In a study appearing in Science researchers from the Jackson Laboratory say that neurodegeneration in mice is caused by a defect in transfer RNA (tRNA). A stalling or pausing of the protein production process in the neuronal ribosomes is triggered by a mutation in a gene that produces tRNAs operating only in the central nervous system. Neurodegeneration occurs when another protein GTPBP2, is also missing.
Neurodegeneration is at the root of diseases like Alzheimer’s, Parkinson’s, Huntington’s and Lou Gehrig’s, or amyotrophic lateral sclerosis. Even as scientists dwell deeper into the causes of neurodegeneration, there is a great deal of evidence suggesting that neurons are much more sensitive than other types of cells to disruptions in how proteins are made and how they fold.
tRNAs play a critical role in translating genetic code into proteins. “Multiple genes encode almost all tRNA types,” explained Dr. Ackerman. “In fact, AGA codons are decoded by five tRNAs in mice.

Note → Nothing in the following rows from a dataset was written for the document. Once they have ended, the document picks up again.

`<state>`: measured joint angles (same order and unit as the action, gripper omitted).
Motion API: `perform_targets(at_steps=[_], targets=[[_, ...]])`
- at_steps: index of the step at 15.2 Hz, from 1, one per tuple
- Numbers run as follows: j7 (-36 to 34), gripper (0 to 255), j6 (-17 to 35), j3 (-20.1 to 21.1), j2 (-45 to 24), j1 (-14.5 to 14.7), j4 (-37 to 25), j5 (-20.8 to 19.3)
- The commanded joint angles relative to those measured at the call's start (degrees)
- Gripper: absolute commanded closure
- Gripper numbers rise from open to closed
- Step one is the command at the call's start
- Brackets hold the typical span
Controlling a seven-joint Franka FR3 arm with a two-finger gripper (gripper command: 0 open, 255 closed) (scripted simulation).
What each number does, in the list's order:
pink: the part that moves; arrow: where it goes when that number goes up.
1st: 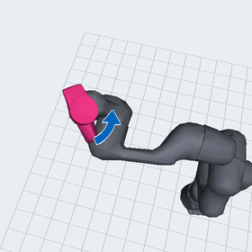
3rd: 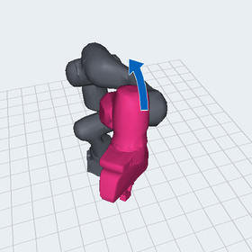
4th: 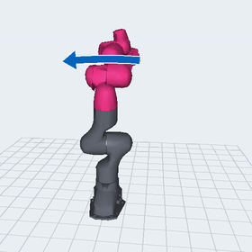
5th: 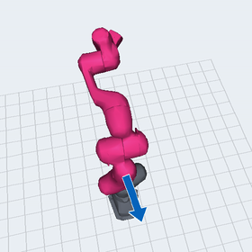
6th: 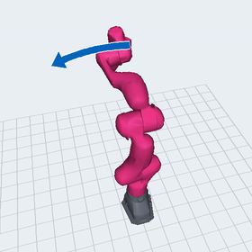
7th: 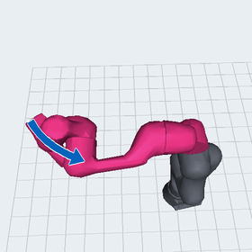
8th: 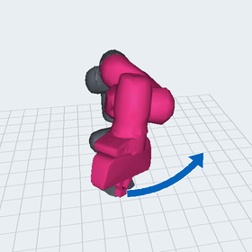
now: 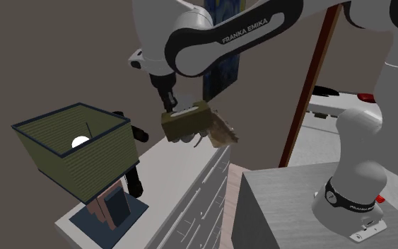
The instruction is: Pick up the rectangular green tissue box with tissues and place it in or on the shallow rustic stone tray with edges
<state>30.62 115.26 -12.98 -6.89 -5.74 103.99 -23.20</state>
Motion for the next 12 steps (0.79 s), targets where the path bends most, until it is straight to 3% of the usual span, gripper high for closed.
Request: perform_targets(at_steps=[1, 12], targets=[[1.81, 255, 0.69, -0.89, 1.94, -1.07, 1.84, -0.25], [14.15, 255, 5.1, -7.53, 10.01, -7.77, 9.16, -1.22]])
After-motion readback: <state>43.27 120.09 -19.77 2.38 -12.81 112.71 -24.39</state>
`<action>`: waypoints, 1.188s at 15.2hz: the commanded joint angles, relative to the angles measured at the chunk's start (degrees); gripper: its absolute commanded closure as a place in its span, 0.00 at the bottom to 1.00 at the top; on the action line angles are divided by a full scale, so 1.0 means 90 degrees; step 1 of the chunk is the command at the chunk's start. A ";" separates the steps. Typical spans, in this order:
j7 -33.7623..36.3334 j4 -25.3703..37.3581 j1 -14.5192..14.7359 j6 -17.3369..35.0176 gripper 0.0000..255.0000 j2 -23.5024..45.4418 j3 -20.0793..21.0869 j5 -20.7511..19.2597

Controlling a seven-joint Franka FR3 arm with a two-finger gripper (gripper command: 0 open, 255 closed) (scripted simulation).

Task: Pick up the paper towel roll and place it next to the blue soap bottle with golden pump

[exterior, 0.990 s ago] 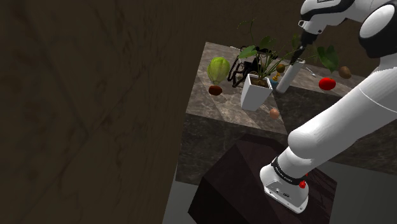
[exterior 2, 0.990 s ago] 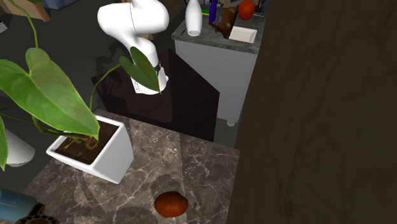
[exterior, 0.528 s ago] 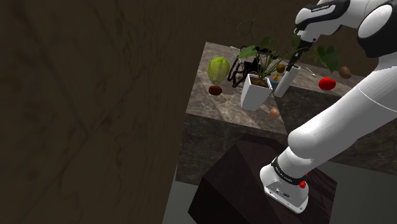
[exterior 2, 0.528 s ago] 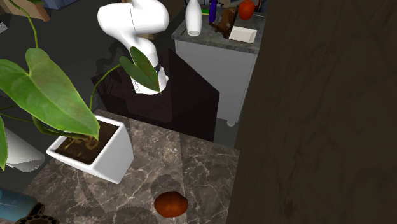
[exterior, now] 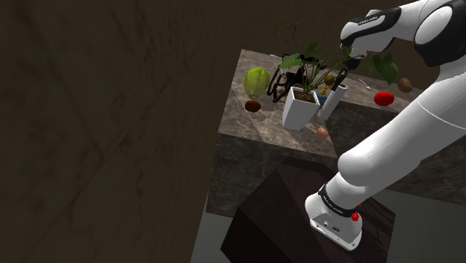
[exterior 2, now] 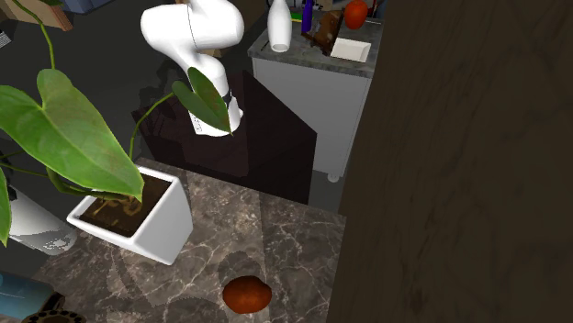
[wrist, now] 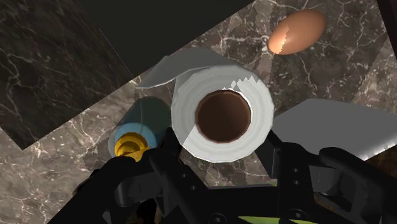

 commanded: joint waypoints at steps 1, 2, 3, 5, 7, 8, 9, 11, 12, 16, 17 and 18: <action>-0.0010 -0.0126 -0.0001 0.0169 1.00 0.0046 -0.0005 0.0024; -0.0022 -0.0181 -0.0003 0.0253 1.00 0.0079 -0.0010 0.0042; -0.0036 -0.0235 -0.0005 0.0337 1.00 0.0114 -0.0014 0.0061; -0.0047 -0.0281 -0.0008 0.0409 1.00 0.0144 -0.0017 0.0078; -0.0048 -0.0281 -0.0008 0.0409 1.00 0.0145 -0.0017 0.0079; -0.0048 -0.0281 -0.0008 0.0409 1.00 0.0145 -0.0017 0.0079; -0.0048 -0.0281 -0.0008 0.0409 1.00 0.0145 -0.0017 0.0079; -0.0048 -0.0281 -0.0008 0.0409 1.00 0.0145 -0.0017 0.0079; -0.0048 -0.0281 -0.0008 0.0409 1.00 0.0145 -0.0017 0.0079; -0.0048 -0.0281 -0.0008 0.0409 0.00 0.0145 -0.0017 0.0079; -0.0048 -0.0281 -0.0008 0.0409 0.00 0.0145 -0.0017 0.0079; -0.0048 -0.0281 -0.0008 0.0409 0.00 0.0145 -0.0017 0.0079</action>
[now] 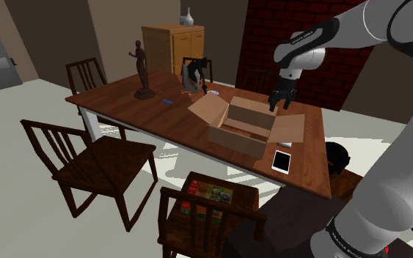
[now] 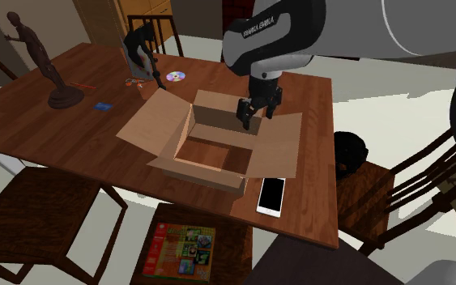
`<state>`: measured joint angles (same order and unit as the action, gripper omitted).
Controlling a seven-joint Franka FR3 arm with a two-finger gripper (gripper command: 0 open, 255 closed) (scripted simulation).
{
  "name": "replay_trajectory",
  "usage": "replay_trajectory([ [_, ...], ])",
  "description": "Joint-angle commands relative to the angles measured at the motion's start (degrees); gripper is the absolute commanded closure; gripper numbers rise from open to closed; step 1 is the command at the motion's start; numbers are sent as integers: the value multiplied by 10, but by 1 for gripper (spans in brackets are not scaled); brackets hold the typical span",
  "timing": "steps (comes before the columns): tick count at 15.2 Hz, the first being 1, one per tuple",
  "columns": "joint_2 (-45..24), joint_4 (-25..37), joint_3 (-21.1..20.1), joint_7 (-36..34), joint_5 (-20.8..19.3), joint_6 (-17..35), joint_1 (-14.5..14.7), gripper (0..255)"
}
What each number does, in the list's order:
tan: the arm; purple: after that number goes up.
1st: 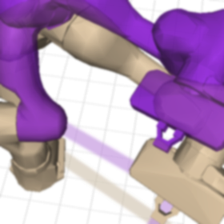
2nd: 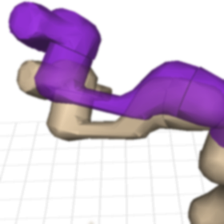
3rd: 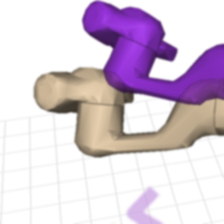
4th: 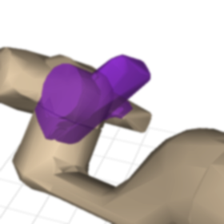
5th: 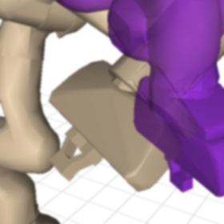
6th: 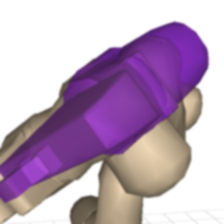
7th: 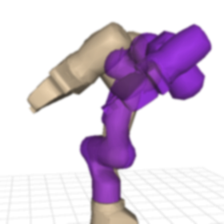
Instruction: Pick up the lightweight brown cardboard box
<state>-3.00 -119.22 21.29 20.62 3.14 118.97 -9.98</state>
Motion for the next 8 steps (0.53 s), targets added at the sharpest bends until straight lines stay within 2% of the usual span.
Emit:
replay_trajectory([
  [1,-46,33,6,19,24,11,-10,0],
  [8,-201,172,7,72,102,13,-65,0],
])
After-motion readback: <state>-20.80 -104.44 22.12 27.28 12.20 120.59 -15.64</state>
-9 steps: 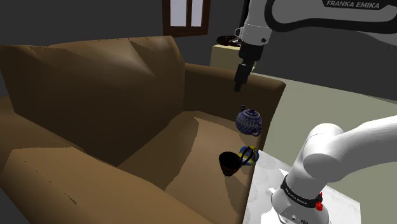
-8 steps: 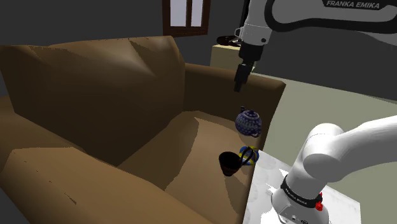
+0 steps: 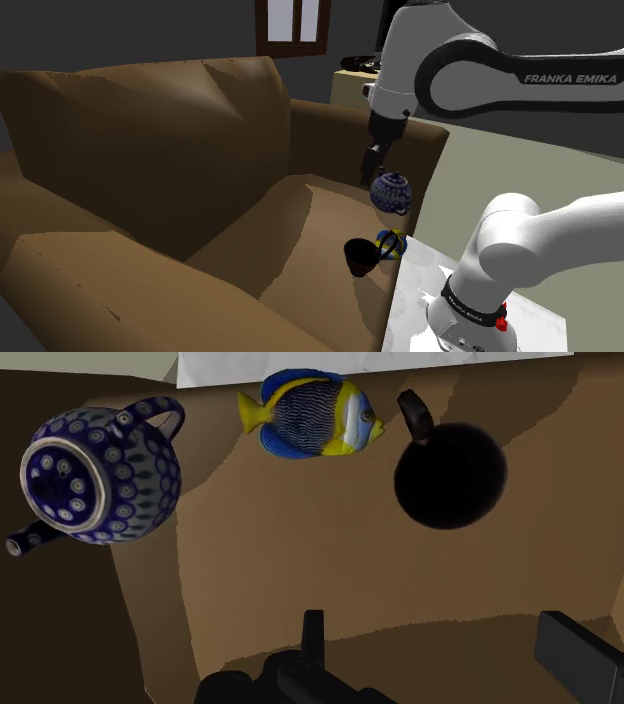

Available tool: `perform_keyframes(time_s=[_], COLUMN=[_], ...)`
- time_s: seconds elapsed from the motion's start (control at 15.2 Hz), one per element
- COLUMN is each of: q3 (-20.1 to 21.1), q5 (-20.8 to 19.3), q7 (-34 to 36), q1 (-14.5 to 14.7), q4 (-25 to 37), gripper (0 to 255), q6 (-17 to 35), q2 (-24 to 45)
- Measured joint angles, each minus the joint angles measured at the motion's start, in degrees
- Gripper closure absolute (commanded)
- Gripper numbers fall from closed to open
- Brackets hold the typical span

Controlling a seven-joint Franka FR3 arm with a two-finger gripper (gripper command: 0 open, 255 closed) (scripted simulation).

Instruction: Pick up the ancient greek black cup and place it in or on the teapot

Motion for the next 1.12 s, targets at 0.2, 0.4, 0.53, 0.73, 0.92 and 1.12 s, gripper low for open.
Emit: perform_keyframes(time_s=[0.2, 0.4, 0.53, 0.73, 0.92, 1.12], q3=[4.6, 8.8, 12.1, 17.1, 23.3, 27.5], q5=[1.5, 2.9, 4.0, 5.7, 7.6, 8.5], q7=[4.2, 7.9, 10.7, 14.9, 20.2, 23.6], q1=[1.6, 3.1, 4.2, 5.7, 6.7, 6.8], q4=[-4.9, -8.7, -11.3, -14.8, -16.9, -18.1], gripper=[0, 0, 0, 0, 0, 0], q6=[3.6, 6.2, 8.6, 12.5, 17.0, 20.6], q2=[-1.3, -2.2, -2.1, -1.1, 2.3, 5.2])
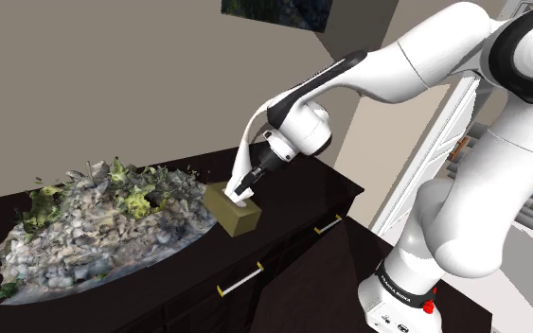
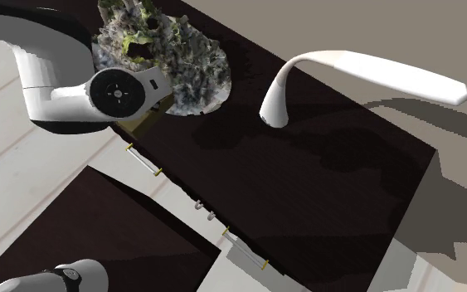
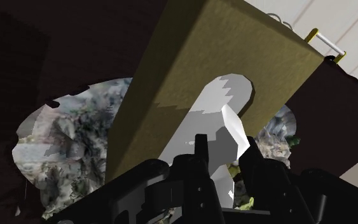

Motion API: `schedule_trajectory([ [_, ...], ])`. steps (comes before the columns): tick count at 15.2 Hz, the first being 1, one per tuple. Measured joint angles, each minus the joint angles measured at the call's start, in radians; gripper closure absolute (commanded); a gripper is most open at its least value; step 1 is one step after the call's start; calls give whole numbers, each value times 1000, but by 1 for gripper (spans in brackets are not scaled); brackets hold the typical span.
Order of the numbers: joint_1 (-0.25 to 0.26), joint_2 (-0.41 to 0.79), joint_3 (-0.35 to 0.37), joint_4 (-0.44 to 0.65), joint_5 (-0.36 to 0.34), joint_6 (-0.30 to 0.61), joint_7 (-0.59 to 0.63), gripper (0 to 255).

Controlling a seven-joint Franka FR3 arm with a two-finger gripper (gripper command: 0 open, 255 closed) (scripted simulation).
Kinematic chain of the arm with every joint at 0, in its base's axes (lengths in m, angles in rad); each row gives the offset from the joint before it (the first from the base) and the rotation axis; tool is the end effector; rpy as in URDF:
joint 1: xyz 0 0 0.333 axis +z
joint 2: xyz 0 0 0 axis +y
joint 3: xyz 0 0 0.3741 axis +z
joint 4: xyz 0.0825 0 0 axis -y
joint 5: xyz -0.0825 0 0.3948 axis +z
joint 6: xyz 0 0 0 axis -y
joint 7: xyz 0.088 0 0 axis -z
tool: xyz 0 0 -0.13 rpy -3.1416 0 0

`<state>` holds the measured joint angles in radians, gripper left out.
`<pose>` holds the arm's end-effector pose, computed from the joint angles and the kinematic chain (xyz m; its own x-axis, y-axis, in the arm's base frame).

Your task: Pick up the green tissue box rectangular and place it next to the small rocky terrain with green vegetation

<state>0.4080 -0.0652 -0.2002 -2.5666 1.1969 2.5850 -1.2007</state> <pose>0.4467 0.0888 0.3192 0.8711 0.2342 0.4317 0.4285 -0.7920 -0.4350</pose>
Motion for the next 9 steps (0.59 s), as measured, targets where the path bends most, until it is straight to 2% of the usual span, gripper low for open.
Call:
schedule_trajectory([
  [9, 8, 128, 4, 27, 186, 14, -190, 255],
])
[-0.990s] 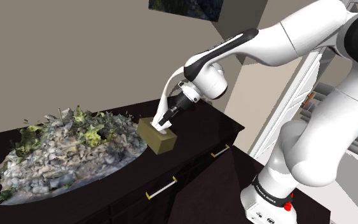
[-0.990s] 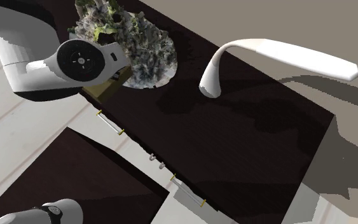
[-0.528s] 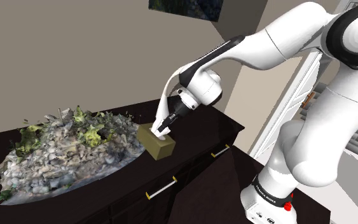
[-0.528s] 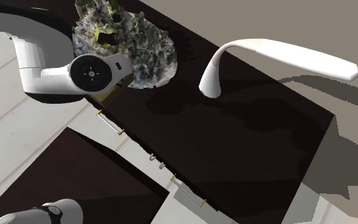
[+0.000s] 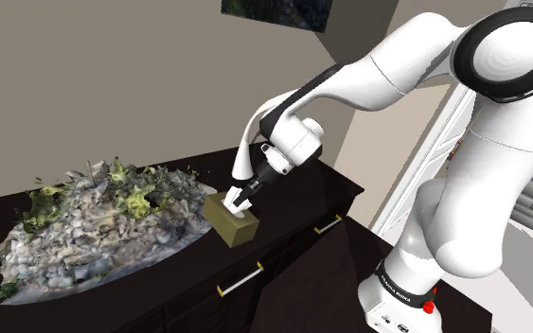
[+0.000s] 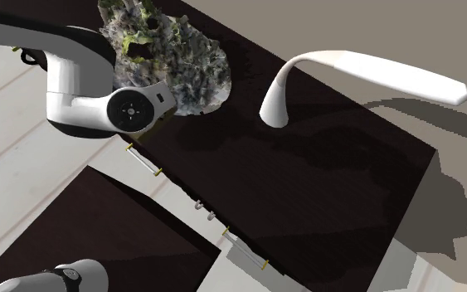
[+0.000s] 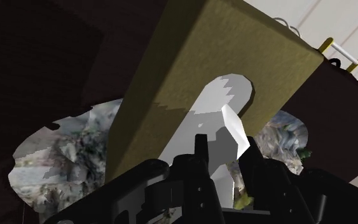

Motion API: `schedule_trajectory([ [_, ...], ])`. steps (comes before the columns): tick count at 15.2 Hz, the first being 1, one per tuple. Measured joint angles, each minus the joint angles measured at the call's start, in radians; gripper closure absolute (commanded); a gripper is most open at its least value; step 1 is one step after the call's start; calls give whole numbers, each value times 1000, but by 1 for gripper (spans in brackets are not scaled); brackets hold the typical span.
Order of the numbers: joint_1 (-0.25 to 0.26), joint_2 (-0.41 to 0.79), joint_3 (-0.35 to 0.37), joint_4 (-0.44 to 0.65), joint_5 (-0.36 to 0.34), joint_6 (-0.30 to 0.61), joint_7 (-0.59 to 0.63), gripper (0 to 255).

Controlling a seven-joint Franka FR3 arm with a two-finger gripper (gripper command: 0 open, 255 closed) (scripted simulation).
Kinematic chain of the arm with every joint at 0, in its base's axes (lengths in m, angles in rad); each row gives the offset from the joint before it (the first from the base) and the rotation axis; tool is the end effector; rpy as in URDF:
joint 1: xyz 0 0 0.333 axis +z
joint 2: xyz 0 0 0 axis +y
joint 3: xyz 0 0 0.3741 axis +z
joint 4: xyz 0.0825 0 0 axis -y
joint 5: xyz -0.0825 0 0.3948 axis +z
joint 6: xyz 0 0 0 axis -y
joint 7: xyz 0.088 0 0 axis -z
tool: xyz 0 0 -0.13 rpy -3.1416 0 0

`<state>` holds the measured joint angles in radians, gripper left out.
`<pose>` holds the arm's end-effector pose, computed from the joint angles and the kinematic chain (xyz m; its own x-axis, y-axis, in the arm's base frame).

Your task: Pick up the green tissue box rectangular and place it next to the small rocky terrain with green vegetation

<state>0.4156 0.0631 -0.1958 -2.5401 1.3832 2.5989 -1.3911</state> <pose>0.4518 0.0921 0.2714 0.8711 0.2343 0.4317 0.4286 -0.7920 -0.4348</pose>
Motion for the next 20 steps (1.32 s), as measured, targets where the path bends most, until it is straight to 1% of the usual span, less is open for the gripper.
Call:
schedule_trajectory([
  [13, -17, 208, 15, 68, 242, -18, -257, 255],
  [15, -18, 224, 16, 73, 260, -20, -277, 255],
  [20, -18, 230, 17, 77, 264, -21, -281, 255],
])
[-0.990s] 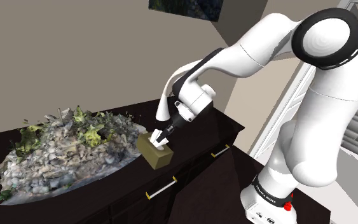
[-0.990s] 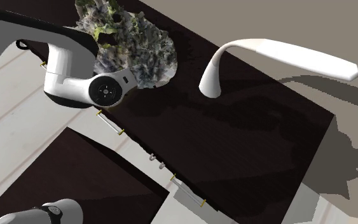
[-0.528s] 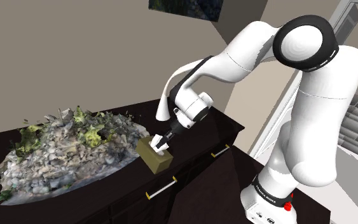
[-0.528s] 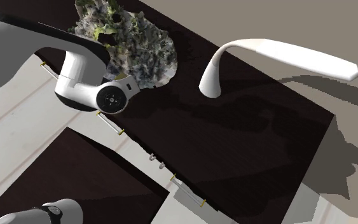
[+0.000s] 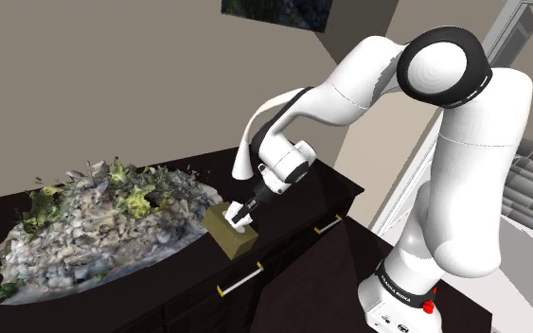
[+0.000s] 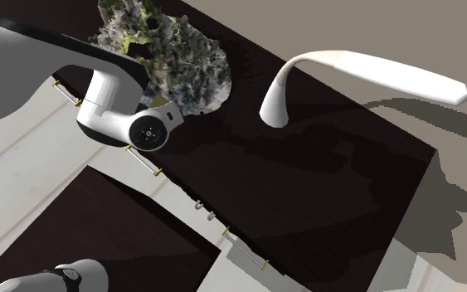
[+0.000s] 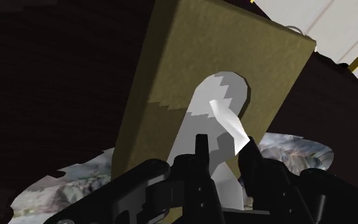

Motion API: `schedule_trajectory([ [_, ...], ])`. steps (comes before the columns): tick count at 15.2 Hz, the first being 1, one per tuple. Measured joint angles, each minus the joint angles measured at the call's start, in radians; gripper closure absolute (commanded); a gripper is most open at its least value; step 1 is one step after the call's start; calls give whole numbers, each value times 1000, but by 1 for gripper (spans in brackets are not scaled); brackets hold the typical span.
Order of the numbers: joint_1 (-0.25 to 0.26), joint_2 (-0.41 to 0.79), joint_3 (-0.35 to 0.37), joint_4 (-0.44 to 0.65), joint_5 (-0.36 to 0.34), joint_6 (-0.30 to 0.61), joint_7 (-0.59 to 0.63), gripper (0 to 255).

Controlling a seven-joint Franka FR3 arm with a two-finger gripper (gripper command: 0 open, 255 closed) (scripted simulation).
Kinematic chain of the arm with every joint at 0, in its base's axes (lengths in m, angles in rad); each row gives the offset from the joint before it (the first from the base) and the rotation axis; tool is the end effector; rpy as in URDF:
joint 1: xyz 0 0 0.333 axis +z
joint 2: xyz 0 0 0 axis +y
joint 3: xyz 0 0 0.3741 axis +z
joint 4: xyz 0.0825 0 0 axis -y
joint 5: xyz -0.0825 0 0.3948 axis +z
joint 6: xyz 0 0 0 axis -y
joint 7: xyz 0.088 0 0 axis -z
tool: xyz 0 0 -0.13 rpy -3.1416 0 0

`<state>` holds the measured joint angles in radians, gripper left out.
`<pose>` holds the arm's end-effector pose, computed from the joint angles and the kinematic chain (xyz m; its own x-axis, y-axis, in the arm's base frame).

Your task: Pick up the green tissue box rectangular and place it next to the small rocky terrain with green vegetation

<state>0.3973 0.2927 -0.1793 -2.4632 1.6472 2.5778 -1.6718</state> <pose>0.4620 0.0934 0.1896 0.8732 0.2322 0.4285 0.4243 -0.7949 -0.4337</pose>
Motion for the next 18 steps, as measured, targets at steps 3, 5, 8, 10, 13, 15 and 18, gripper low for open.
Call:
schedule_trajectory([
  [3, 2, 1, 2, 5, 0, -1, 2, 0],
  [5, 2, 1, 2, 6, 0, -1, 3, 0],
  [8, 0, -23, -3, -11, -19, -1, 15, 0],
  [10, -8, -82, -19, -46, -78, -5, 54, 0],
  [13, -20, -141, -39, -81, -149, -12, 96, 0],
  [15, -22, -148, -41, -86, -156, -13, 100, 0],
  [18, -22, -151, -42, -88, -159, -13, 101, 0],
])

Until now, this apparent redundancy has caused us to completely overlook the disease-causing potential of mutations in tRNAs, as well as other repetitive genes.”
In their study Dr. Ackerman and her colleagues at the Jackson Lab, The Scripps Research Institute in La Jolla, CA, and Kumamoto University in Japan say that a mutation in the tRNA gene n-Tr20 as the genetic reason for the neurodegeneration observed in mice lacking GTPBP2. Remarkably, the tRNA’s activity is confined to the brain and other parts of the central nervous system, in both mice and humans.
“We [discovered] that loss of GTPBP2 in mice with a mutation in a tRNA gene that is expressed only in the central nervous system causes ribosome stalling and widespread neurodegeneration,” the investigators wrote. “Our results not only define GTPBP2 as a ribosome rescue factor but also unmask the disease potential of mutations in nuclear-encoded tRNA genes.” The n-Tr20 defect disrupts how proteins are made. Specifically, it causes the ribosomes to stall when they encounter an AGA triplet.
A partner protein called GTPBP2 can largely overcome this stalling. But when this partner is missing the stalling intensifies. This is thought to be a driving force behind the neurodegeneration seen in these mice.